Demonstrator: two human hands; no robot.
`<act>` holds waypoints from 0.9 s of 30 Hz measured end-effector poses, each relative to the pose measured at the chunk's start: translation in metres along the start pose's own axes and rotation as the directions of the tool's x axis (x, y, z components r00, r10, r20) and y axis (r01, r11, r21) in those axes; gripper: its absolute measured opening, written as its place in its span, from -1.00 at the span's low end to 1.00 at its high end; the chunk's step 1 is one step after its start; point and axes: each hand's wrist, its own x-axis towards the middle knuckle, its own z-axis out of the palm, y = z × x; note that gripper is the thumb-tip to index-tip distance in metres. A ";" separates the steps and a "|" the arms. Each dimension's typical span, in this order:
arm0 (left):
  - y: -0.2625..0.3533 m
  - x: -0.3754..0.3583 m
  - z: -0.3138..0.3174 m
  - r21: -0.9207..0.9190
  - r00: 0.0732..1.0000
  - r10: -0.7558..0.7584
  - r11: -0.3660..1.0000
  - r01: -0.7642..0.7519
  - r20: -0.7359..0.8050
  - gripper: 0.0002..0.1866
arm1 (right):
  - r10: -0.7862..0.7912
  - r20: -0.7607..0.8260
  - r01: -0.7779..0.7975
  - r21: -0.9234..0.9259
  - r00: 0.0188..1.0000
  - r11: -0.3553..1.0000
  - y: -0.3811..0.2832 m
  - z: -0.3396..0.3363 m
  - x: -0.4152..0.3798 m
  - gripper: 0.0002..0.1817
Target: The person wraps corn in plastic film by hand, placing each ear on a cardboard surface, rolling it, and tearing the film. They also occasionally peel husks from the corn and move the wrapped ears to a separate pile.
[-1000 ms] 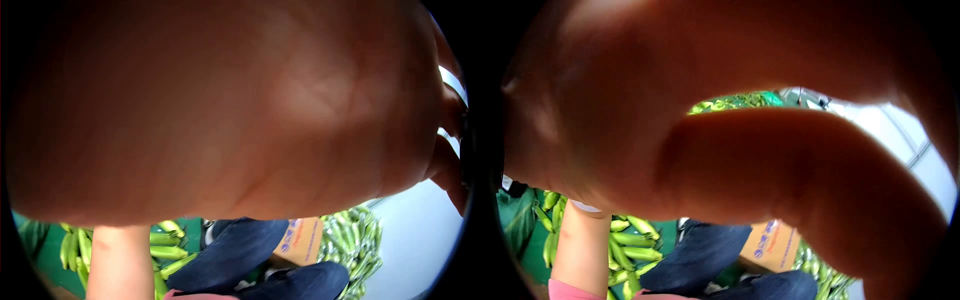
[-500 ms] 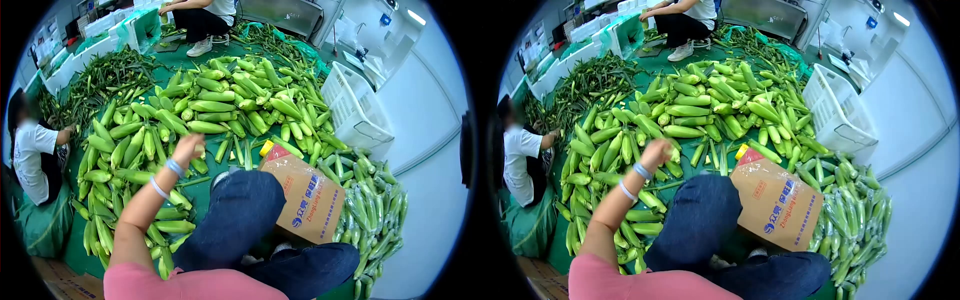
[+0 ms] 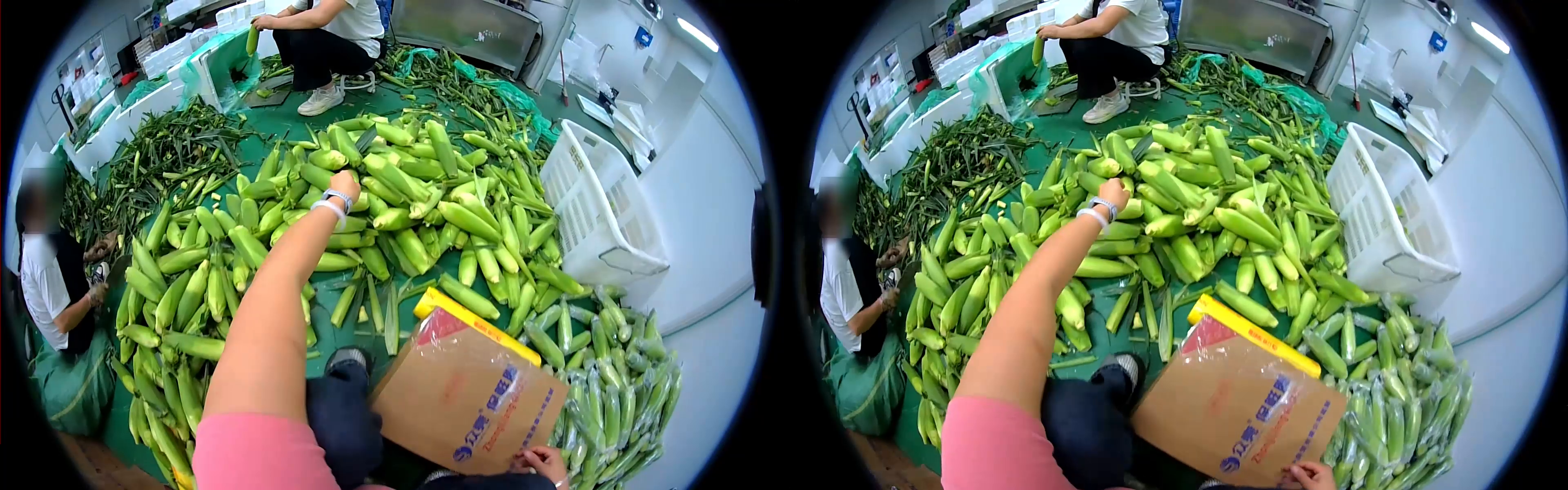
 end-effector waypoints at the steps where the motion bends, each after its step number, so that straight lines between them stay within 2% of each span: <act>1: -0.010 0.017 0.009 0.066 0.997 0.071 0.995 -0.070 -0.009 -0.70 | -0.065 0.032 0.067 -0.055 0.997 0.996 -0.014 -0.006 0.013 -0.77; 2: -0.023 0.023 0.023 0.126 0.992 0.130 0.984 -0.129 -0.001 -0.68 | -0.112 0.070 0.120 -0.118 0.991 0.986 -0.028 -0.014 0.020 -0.74; 3: -0.023 0.029 0.020 0.126 0.993 0.092 0.987 -0.100 0.073 -0.57 | -0.071 0.083 0.081 -0.131 0.994 0.988 -0.041 -0.017 0.036 -0.76; 4: -0.023 0.032 0.023 0.127 0.994 0.085 0.988 -0.094 0.073 -0.57 | -0.068 0.086 0.079 -0.136 0.994 0.988 -0.070 -0.011 0.051 -0.76; 6: -0.023 0.026 0.038 0.348 0.998 0.060 0.936 -0.047 -0.027 -0.48 | -0.063 0.203 0.168 -0.555 0.977 0.815 -0.133 0.024 0.065 -0.80; 7: -0.016 0.027 0.045 0.414 1.000 -0.012 0.910 0.009 0.005 -0.37 | -0.196 0.295 0.337 -0.569 0.935 0.750 -0.139 0.040 0.081 -0.81; 8: -0.004 0.029 0.043 0.418 1.000 -0.011 0.908 0.008 0.005 -0.37 | -0.329 0.387 0.503 -0.563 0.862 0.656 -0.146 0.057 0.098 -0.83; 10: 0.022 0.031 0.036 0.641 0.982 -0.180 0.760 0.103 0.055 -0.40 | -0.265 0.542 0.600 -0.671 0.798 0.435 -0.169 0.101 0.109 -0.80; 11: 0.020 0.037 0.045 0.674 0.984 -0.177 0.730 0.111 0.029 -0.45 | -0.341 0.583 0.675 -0.619 0.738 0.402 -0.165 0.122 0.111 -0.78; 12: -0.009 0.062 0.078 0.631 0.985 -0.168 0.760 0.155 -0.040 -0.45 | -0.414 0.616 0.742 -0.565 0.670 0.361 -0.158 0.138 0.112 -0.76; 13: -0.012 0.064 0.077 0.596 0.986 -0.146 0.787 0.162 -0.076 -0.44 | -0.424 0.607 0.740 -0.567 0.672 0.362 -0.155 0.148 0.111 -0.76; 14: -0.015 0.060 0.080 0.561 0.986 -0.129 0.811 0.166 -0.106 -0.43 | -0.500 0.616 0.793 -0.494 0.608 0.355 -0.151 0.154 0.105 -0.79; 15: -0.007 0.050 0.064 0.535 0.989 -0.141 0.833 0.143 -0.046 -0.34 | -0.571 0.619 0.841 -0.418 0.540 0.343 -0.148 0.155 0.102 -0.82; 16: -0.006 0.044 0.052 0.450 0.985 -0.170 0.881 0.148 0.009 -0.24 | -0.573 0.613 0.839 -0.415 0.544 0.353 -0.145 0.150 0.101 -0.82; 18: -0.019 0.033 0.033 0.195 0.984 -0.179 0.965 0.177 -0.007 -0.14 | -0.493 0.654 0.806 -0.346 0.574 0.481 -0.139 0.135 0.099 -0.81; 20: -0.043 -0.002 0.019 -0.214 0.980 -0.194 0.960 0.183 -0.035 -0.18 | -0.529 0.636 0.820 -0.348 0.562 0.454 -0.139 0.123 0.105 -0.73; 21: -0.038 -0.038 0.004 -0.573 0.970 -0.198 0.783 0.243 0.141 -0.21 | -0.528 0.611 0.805 -0.384 0.589 0.452 -0.147 0.118 0.108 -0.73; 22: -0.023 -0.080 -0.021 -0.821 0.947 -0.122 0.474 0.319 0.298 -0.23 | -0.532 0.583 0.788 -0.420 0.615 0.450 -0.156 0.114 0.111 -0.73; 24: 0.020 -0.156 -0.067 -0.876 0.871 0.099 0.015 0.483 0.482 -0.19 | -0.646 0.580 0.866 -0.388 0.496 0.316 -0.169 0.111 0.126 -0.65; 26: 0.044 -0.206 -0.073 -0.813 0.818 0.342 -0.204 0.545 0.462 -0.17 | -0.598 0.485 0.768 -0.466 0.638 0.440 -0.200 0.114 0.130 -0.64; 27: 0.058 -0.224 -0.072 -0.752 0.773 0.424 -0.264 0.604 0.472 -0.17 | -0.653 0.396 0.763 -0.298 0.645 0.573 -0.203 0.118 0.147 -0.61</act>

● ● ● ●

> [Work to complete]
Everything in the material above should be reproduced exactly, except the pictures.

> [Exercise answer]
Demonstrator: two human hands; no robot.
`<act>` holds waypoints from 0.9 s of 30 Hz measured end-effector poses, each relative to the pose measured at the chunk's start: translation in metres along the start pose's own axes and rotation as the directions of the tool's x axis (x, y, z components r00, r10, r20) and y axis (r01, r11, r21) in those axes; gripper: its absolute measured opening, written as its place in its span, from -1.00 at the span's low end to 1.00 at its high end; the chunk's step 1 is one step after its start; point and axes: each hand's wrist, its own x-axis towards the middle knuckle, its own z-axis out of the palm, y = z × x; note that gripper is the thumb-tip to index-tip distance in metres. A ";" separates the steps and a "|" the arms. Each dimension's typical span, in this order:
arm0 (left):
  - y: -0.2625..0.3533 m
  - x: -0.3754..0.3583 m
  - z: -0.3138..0.3174 m
  - r21: -0.9207..0.9190
  - r00: 0.0732..1.0000
  - r10: -0.7558..0.7584
  - r11: -0.3660..1.0000
  - r01: -0.7642..0.7519
  - r20: -0.7359..0.8050
  - gripper: 0.0002..0.1866
arm1 (right):
  - r10: -0.7862..0.7912
  - r20: -0.7607..0.8260
  - r01: -0.7779..0.7975
  - r21: -0.9234..0.9259
  - r00: 0.0188..1.0000
  - r11: -0.3553..1.0000
  - y: -0.3811..0.2832 m
  - z: -0.3396..0.3363 m
  - x: -0.4152..0.3798 m
  - gripper: 0.0002..0.1817
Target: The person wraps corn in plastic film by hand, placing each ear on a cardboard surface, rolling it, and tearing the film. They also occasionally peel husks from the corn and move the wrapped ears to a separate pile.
[-1000 ms] 
[-500 ms] 
[+0 ms] 
 end-effector waypoints at the steps where the motion bends, each after its step number, so that straight lines between them stay within 2% of each span: <act>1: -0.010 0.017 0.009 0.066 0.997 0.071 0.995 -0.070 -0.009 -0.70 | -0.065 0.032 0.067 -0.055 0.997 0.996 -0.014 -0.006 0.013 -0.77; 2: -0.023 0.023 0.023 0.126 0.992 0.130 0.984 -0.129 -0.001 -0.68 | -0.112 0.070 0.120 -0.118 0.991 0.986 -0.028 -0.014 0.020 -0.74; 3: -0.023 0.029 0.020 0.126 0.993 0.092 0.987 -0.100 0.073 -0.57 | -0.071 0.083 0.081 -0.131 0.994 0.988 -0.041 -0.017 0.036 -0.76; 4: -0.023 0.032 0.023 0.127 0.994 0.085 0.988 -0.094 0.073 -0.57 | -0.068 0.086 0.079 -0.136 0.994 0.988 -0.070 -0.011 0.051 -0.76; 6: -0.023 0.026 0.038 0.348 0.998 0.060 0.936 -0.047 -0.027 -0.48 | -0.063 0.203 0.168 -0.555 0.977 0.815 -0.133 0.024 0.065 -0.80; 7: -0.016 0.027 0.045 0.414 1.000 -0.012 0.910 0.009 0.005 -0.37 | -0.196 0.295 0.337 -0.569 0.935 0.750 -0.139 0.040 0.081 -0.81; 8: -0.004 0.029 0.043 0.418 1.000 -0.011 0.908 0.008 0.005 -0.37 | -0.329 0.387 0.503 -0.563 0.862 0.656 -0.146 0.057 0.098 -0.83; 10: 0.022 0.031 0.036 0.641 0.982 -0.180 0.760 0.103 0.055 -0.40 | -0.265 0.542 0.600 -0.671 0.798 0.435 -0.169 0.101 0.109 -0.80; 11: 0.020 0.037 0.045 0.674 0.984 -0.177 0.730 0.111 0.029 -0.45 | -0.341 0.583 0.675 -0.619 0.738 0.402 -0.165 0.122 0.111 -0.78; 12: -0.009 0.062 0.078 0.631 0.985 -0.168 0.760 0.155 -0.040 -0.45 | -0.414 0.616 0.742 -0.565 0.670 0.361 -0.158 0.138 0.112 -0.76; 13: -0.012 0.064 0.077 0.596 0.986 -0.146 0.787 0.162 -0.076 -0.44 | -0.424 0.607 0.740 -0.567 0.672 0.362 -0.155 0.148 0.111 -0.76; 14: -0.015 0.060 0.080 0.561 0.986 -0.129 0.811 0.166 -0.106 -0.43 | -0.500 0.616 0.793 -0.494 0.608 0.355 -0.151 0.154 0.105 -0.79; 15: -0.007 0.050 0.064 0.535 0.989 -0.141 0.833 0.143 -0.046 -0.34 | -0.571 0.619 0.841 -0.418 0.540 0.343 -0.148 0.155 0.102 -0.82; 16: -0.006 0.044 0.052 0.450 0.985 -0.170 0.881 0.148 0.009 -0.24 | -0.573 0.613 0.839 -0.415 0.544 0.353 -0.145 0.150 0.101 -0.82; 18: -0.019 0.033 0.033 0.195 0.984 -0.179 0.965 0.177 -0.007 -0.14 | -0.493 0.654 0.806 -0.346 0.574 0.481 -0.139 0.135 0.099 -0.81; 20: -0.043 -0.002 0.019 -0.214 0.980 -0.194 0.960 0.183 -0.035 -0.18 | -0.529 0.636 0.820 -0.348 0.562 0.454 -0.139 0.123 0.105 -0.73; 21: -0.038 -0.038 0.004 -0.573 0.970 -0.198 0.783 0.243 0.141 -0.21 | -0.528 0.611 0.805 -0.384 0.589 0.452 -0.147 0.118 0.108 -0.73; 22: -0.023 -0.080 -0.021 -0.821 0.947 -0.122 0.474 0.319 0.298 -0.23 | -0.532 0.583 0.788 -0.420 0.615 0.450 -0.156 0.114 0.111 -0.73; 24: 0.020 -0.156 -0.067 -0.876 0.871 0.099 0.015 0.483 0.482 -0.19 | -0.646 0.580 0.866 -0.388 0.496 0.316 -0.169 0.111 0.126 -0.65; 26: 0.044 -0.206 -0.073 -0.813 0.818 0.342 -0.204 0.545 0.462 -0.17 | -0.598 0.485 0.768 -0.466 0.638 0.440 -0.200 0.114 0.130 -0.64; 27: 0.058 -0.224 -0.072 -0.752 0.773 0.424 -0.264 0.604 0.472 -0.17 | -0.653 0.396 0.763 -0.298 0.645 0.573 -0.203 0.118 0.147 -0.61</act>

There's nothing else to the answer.